▶ **Work task**
Report every line of the records beneath this task that holds the string "element".

▶ **Given entries**
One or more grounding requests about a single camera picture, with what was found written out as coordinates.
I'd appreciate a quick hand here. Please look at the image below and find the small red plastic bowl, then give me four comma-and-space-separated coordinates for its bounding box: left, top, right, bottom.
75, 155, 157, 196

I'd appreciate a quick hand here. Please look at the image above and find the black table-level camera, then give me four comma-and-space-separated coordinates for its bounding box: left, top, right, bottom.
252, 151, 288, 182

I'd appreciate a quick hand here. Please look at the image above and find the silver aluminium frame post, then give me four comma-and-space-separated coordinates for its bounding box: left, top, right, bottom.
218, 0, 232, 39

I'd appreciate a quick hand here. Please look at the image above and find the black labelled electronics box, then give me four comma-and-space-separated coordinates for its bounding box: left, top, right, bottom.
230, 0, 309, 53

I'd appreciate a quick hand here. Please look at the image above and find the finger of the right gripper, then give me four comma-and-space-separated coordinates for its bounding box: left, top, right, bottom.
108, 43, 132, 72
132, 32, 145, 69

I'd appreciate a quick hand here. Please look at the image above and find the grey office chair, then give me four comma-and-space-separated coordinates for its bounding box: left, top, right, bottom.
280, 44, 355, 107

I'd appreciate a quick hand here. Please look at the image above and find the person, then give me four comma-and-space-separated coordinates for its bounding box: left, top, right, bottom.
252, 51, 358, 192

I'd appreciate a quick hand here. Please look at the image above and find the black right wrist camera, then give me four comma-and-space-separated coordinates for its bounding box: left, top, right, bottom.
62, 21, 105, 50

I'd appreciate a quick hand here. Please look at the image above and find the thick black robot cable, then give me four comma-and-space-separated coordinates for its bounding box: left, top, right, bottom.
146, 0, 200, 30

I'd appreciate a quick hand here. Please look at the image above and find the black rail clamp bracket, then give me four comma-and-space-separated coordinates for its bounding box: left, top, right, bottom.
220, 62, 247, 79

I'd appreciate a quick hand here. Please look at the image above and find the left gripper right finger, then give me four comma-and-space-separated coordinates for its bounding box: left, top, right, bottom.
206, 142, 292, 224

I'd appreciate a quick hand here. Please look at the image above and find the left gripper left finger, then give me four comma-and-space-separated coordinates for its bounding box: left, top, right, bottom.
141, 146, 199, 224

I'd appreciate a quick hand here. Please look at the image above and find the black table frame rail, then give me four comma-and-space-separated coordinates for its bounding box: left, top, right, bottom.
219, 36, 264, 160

--

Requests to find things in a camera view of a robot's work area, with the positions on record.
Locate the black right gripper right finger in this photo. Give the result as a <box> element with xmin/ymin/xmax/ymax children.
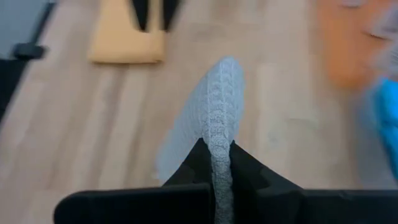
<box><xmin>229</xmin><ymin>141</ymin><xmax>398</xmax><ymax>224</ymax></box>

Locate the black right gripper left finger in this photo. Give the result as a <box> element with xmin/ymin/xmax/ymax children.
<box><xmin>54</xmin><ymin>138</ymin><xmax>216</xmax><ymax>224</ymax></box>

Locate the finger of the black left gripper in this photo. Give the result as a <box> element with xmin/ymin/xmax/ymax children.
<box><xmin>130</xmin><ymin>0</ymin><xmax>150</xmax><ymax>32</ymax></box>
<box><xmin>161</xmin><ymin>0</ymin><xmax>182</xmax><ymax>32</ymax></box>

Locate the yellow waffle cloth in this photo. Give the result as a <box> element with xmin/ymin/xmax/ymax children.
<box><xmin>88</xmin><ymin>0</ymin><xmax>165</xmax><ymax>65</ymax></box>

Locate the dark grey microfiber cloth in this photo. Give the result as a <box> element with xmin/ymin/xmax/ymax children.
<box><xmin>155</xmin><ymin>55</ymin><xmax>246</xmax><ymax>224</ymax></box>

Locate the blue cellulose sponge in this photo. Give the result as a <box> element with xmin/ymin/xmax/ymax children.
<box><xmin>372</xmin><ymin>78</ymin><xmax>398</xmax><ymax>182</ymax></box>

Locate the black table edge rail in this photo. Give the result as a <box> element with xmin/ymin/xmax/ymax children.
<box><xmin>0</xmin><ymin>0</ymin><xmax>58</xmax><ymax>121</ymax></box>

▶ **Answer box**
Locate the black right gripper right finger in this photo. Give the result as a <box> element with xmin/ymin/xmax/ymax children.
Locate the black right gripper left finger in this photo. Give the result as a <box> element with xmin/ymin/xmax/ymax children.
Locate the finger of the black left gripper in this photo. Give the result as a <box> element with xmin/ymin/xmax/ymax children.
Locate the yellow waffle cloth in this photo. Give the result as a <box> element with xmin/ymin/xmax/ymax children.
Locate the dark grey microfiber cloth in this photo. Give the result as a <box> element with xmin/ymin/xmax/ymax children.
Locate the blue cellulose sponge in this photo. Give the result as a <box> element with xmin/ymin/xmax/ymax children.
Locate the black table edge rail in this photo. Give the result as a <box> element with xmin/ymin/xmax/ymax children.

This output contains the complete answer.